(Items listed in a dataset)
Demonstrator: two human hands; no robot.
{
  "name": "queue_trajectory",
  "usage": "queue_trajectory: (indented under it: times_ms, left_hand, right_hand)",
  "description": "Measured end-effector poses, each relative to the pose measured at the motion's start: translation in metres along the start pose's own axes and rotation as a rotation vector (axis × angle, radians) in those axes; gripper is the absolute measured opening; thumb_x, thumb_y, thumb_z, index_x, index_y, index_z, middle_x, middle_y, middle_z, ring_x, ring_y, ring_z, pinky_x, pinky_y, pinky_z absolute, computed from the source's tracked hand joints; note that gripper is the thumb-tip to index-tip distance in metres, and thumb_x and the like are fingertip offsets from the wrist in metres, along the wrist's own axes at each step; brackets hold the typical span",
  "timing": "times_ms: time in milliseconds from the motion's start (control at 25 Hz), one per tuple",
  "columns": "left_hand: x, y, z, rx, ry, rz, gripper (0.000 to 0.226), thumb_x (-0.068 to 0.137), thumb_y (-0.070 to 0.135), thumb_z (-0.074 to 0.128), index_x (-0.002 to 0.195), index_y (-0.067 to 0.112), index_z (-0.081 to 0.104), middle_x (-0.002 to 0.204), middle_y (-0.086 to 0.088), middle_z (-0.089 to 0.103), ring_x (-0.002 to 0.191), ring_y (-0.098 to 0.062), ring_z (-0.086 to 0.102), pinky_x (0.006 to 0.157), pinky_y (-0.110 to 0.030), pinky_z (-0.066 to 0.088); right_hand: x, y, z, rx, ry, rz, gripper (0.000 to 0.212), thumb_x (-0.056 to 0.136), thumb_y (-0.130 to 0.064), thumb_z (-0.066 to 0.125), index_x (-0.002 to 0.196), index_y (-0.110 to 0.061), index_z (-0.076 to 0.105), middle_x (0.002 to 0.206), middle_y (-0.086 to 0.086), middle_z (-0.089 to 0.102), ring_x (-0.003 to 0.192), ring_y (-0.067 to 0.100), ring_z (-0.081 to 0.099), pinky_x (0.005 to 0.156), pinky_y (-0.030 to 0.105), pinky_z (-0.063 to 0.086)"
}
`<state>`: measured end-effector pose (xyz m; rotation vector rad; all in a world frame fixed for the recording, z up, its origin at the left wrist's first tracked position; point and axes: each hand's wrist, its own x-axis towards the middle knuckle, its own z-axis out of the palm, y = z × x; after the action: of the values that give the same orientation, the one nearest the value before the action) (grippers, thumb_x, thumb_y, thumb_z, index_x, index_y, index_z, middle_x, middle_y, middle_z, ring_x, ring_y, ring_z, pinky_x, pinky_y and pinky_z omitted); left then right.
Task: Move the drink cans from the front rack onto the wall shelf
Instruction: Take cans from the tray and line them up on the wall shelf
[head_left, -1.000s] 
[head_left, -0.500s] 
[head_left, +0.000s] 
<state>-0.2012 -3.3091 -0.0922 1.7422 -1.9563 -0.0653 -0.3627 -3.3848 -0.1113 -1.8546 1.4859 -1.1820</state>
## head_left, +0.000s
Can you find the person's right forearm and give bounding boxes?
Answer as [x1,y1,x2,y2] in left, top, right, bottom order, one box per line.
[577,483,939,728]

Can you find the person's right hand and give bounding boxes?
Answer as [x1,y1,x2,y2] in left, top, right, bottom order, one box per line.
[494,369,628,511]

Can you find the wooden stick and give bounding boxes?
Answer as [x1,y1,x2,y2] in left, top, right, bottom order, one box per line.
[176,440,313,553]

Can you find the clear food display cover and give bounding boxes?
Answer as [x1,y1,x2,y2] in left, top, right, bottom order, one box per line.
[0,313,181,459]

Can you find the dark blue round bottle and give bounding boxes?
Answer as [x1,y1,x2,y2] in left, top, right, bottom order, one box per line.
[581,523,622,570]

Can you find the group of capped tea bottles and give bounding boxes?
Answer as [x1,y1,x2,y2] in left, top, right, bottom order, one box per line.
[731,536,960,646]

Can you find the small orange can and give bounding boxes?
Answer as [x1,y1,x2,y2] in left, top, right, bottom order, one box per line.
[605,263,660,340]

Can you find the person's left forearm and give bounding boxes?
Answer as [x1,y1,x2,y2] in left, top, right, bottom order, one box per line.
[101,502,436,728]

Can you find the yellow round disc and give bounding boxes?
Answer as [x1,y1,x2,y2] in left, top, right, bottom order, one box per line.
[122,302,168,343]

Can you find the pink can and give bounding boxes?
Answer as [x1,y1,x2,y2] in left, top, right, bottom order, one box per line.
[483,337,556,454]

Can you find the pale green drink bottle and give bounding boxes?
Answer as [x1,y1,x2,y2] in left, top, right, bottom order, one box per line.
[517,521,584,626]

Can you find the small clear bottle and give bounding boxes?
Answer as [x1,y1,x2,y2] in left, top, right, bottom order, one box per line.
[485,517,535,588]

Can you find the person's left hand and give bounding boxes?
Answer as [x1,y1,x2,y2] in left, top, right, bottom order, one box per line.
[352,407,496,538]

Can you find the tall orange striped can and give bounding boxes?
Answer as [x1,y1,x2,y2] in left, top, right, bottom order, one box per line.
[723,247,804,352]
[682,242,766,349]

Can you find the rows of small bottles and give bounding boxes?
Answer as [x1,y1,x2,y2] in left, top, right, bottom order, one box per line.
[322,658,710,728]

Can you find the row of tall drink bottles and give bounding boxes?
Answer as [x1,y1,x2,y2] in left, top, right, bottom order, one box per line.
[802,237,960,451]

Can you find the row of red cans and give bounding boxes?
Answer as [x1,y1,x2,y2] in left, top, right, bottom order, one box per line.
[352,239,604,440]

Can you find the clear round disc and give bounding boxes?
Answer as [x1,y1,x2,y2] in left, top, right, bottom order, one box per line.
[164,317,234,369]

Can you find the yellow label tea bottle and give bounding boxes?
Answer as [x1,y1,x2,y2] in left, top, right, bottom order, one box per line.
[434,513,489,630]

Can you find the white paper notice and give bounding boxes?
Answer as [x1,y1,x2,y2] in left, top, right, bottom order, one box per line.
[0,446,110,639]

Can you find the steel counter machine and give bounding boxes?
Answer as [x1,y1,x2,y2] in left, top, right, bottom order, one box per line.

§ **What is being asked**
Copy each line from the entries above that has the word "rotation" in it.

§ **Exercise solution**
  "description": "Measured end-effector poses, each relative to the pose measured at the motion's start: translation in metres along the start pose's own axes and rotation as a rotation vector (axis × angle, radians) in those axes; gripper is the absolute measured opening; thumb_x, thumb_y, thumb_z, index_x, index_y, index_z, middle_x, middle_y, middle_z, ring_x, ring_y, ring_z, pinky_x, pinky_y, pinky_z absolute, computed from the source's tracked hand joints; note that gripper is the thumb-tip to index-tip distance in metres, and thumb_x and the like are fingertip offsets from the wrist in metres, along the wrist's own axes at each step; brackets hold the typical span",
`<state>`: measured end-effector pose (xyz m; rotation vector rad; all in a world frame fixed for the recording, z up, its origin at the left wrist's first tracked position; point and axes: each hand's wrist, its own x-axis towards the middle knuckle, its own z-axis out of the palm, y = z × x; after the action: of the values that give the same orientation, the one nearest the value before the action) (grippers, thumb_x, thumb_y, thumb_z, index_x, index_y, index_z, middle_x, middle_y, middle_z, ring_x, ring_y, ring_z, pinky_x, pinky_y and pinky_z omitted); left then right.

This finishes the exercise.